Published Thu, 17/05/2018 - 06:37

The Parliamentary Advisory Council for Transport Safety (PACTS) is calling on the UK Government to act on proposals published by the European Commission to improve vehicle safety.
David Davies, PACTS Executive Director, said “EU vehicle safety regulations have not been updated since 2009. This is an opportunity to ensure that modern safety features are fitted as standard, not as options. Over the years, the UK has been at the forefront of developing safer cars and higher standards in Europe. PACTS urges the Government to get behind the Commission’s proposals and ensure that they are adopted without delay.”

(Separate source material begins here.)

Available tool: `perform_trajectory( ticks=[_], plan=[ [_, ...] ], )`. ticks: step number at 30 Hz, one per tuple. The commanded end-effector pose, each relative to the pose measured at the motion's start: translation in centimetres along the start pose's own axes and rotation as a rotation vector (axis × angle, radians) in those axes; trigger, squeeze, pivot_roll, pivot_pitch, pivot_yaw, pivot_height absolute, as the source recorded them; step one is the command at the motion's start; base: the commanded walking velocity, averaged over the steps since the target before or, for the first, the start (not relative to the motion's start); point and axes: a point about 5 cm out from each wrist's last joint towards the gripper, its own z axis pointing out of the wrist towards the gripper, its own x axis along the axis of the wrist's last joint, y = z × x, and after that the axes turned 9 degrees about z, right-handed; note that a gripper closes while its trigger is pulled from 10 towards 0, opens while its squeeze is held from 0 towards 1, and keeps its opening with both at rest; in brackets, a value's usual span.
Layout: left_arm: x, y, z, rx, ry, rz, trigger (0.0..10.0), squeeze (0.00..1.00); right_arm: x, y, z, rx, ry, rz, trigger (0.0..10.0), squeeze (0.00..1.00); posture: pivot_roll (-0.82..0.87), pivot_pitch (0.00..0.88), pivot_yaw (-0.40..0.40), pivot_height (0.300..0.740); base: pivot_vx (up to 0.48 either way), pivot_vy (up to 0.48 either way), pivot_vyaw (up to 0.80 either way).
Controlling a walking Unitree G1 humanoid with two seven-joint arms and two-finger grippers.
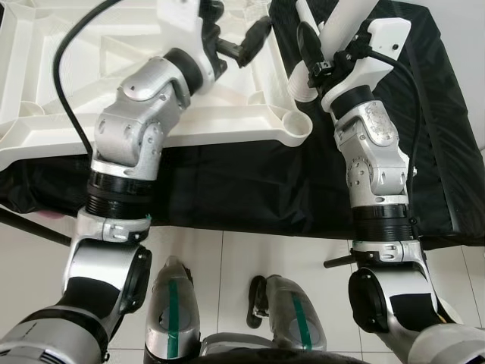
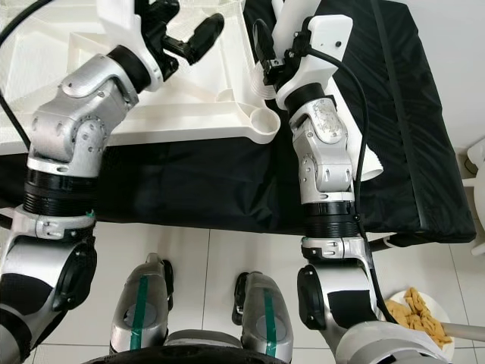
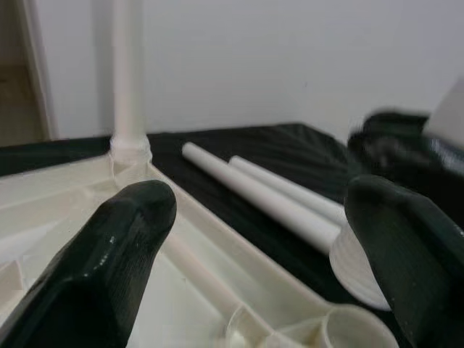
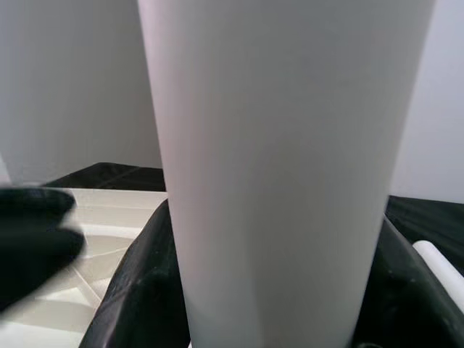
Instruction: Building children table
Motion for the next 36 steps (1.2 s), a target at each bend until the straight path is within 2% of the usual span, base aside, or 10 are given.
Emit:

He added, “This is a free-lunch for the Government. These proposals will not require government spending. The cost to motorists and businesses will be small as many modern vehicles are already fitted with these safety features. It will be excellent value for money as road collisions and casualties have huge social costs – £36 billion in 2016 for the UK. Road deaths and serious injuries in Europe and in the UK have declined little since 2010. This could bring casualty numbers down substantially.”
The changes to regulations reflect technological advances in automated in-built vehicle safety systems, such as autonomous emergency braking that detects pedestrians and cyclists as well as other motor vehicles. Intelligent Speed Assistance would help motorists to keep to speed limits. Some measures expected to be included are simpler, such as improved seat-belt reminder systems for all seats. There is also likely to be a requirement for “black boxes” which would record collision details.

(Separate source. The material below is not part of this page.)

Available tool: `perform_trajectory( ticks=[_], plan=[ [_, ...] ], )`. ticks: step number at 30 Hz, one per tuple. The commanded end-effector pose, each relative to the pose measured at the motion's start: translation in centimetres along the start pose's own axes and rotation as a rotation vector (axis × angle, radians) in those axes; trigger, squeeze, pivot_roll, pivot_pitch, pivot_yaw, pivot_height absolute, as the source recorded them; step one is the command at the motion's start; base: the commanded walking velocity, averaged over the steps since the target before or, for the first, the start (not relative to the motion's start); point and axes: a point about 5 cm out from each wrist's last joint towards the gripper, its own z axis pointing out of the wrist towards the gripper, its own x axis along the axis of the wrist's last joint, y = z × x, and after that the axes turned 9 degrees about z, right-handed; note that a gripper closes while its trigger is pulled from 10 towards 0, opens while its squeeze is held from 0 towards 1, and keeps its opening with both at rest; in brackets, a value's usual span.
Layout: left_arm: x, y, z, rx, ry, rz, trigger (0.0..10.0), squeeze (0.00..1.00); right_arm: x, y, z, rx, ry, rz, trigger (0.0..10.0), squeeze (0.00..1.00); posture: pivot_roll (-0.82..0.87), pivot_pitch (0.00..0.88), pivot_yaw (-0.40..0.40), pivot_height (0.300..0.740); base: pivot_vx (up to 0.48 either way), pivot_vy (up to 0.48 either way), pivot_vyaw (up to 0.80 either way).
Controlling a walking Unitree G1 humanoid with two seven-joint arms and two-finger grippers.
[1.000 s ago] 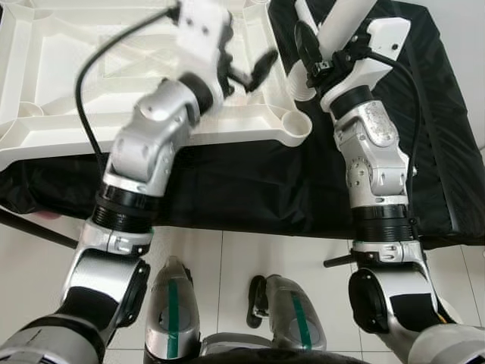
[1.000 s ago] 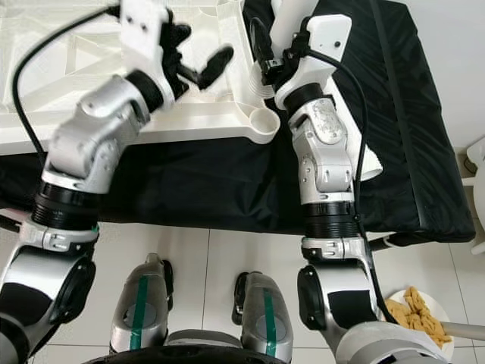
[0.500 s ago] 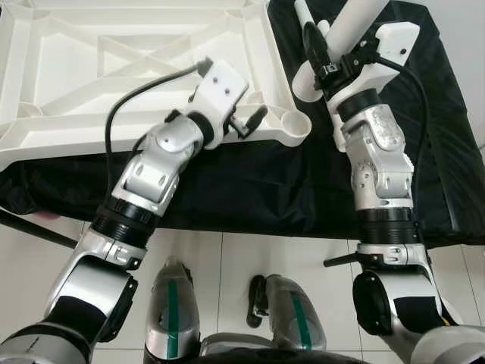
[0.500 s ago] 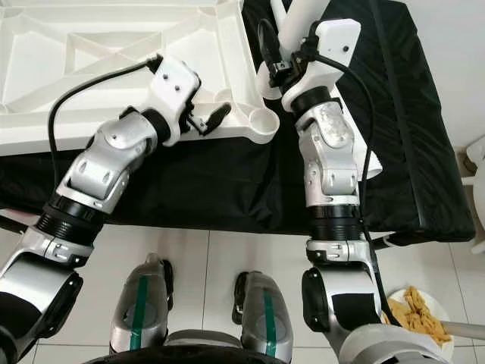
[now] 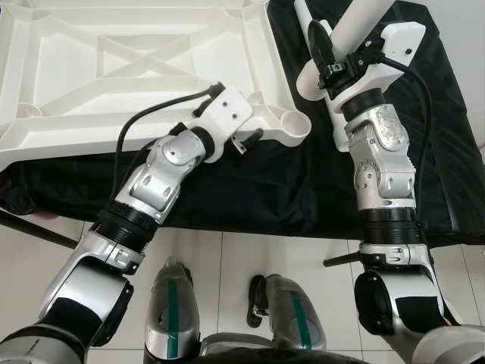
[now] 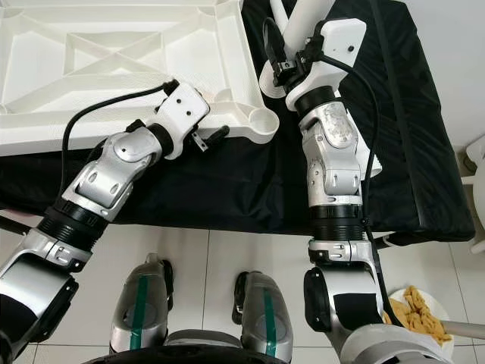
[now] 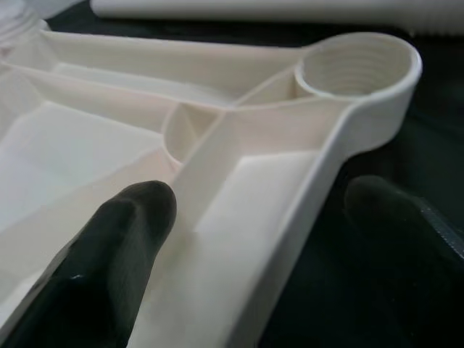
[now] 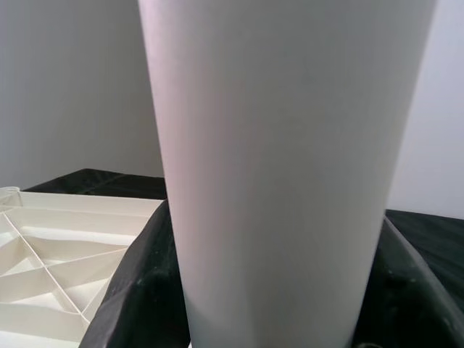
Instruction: Building children table
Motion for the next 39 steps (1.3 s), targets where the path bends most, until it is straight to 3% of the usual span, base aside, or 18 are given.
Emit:
perform_trajectory(
  ticks=[1, 9, 16, 17, 19, 20, 21, 22, 39],
  plan=[
    [-0.5, 0.7, 0.1, -0.037, -0.020, 0.021, 10.0, 0.00, 0.2, 0.4, -0.1, -0.014, 0.013, 0.000, 10.0, 0.00, 0.08, 0.064, -0.078, 0.740, 0.000, 0.000, 0.00],
    [-1.2, 1.5, 0.3, -0.091, -0.058, 0.044, 10.0, 0.00, 0.2, 0.5, -0.1, -0.014, 0.018, -0.004, 10.0, 0.00, 0.07, 0.063, -0.073, 0.740, 0.000, 0.000, 0.00],
    [-2.2, 1.2, 0.6, -0.114, -0.127, 0.007, 10.0, 0.00, 0.3, 0.5, -0.1, -0.016, 0.021, -0.006, 10.0, 0.00, 0.07, 0.061, -0.067, 0.740, 0.000, 0.000, 0.00],
    [-2.3, 1.0, 0.7, -0.113, -0.140, 0.001, 5.0, 0.00, 0.3, 0.5, -0.1, -0.016, 0.022, -0.007, 10.0, 0.00, 0.07, 0.062, -0.066, 0.740, 0.000, 0.000, 0.00],
    [-2.4, 0.9, 0.8, -0.113, -0.147, -0.002, 5.0, 0.00, 0.3, 0.5, -0.1, -0.017, 0.022, -0.007, 10.0, 0.00, 0.07, 0.062, -0.066, 0.740, 0.000, 0.000, 0.00],
    [-2.4, 0.7, 0.8, -0.107, -0.147, -0.010, 3.8, 0.00, 0.3, 0.4, -0.1, -0.016, 0.022, -0.008, 10.0, 0.00, 0.06, 0.062, -0.065, 0.740, 0.000, 0.000, 0.00],
    [-2.4, 0.5, 0.9, -0.103, -0.145, -0.009, 1.3, 0.00, 0.3, 0.4, -0.1, -0.016, 0.022, -0.009, 10.0, 0.00, 0.06, 0.062, -0.065, 0.740, 0.000, 0.000, 0.00],
    [-2.3, 0.3, 0.8, -0.102, -0.137, -0.017, 0.0, 0.00, 0.3, 0.4, -0.1, -0.016, 0.023, -0.010, 10.0, 0.00, 0.06, 0.061, -0.064, 0.740, 0.000, 0.000, 0.00],
    [-2.4, -0.5, 0.3, -0.128, -0.120, 0.002, 0.0, 0.00, 0.2, 0.4, -0.1, -0.004, 0.018, -0.015, 10.0, 0.00, 0.07, 0.050, -0.070, 0.740, 0.000, 0.000, 0.00]
  ],
)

The changes would be included in revisions to the EU General Safety Regulation and Pedestrian Safety Regulation, govern the minimum safety standards for all new vehicles sold in the EU.

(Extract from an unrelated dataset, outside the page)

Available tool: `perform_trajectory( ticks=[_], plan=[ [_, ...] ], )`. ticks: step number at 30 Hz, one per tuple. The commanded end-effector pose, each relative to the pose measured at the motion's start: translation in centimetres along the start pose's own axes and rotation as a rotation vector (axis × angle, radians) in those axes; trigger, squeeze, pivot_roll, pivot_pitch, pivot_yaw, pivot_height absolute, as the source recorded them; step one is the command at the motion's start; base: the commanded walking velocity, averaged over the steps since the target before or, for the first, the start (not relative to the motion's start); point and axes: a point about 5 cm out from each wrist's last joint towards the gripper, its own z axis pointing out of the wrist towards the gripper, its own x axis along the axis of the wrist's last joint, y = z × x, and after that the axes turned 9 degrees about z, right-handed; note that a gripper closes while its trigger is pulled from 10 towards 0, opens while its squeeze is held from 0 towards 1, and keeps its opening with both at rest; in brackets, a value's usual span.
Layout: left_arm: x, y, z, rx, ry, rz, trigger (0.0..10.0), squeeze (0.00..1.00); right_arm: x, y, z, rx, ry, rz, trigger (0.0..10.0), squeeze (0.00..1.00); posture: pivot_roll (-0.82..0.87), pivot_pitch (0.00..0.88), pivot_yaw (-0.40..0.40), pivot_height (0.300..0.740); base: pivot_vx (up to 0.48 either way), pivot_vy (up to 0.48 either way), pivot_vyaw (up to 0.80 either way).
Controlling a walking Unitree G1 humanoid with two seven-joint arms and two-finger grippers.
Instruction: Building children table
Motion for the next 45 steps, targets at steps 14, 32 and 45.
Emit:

The UK Government is strongly supporting the development of autonomous vehicle. Many of the safety features proposed by the EC will be also be integral to “driverless” vehicle technology.
Today’s proposals for new safety regulations form part of a larger set of updated EU transport policies known as the ‘Third Mobility Package’, including improved standards for road infrastructure safety and new targets to cut death as serious injury. According to the European Transport Safety Council, established by PACTS in 1993, these would be significant measures to improve road safety in the European Union.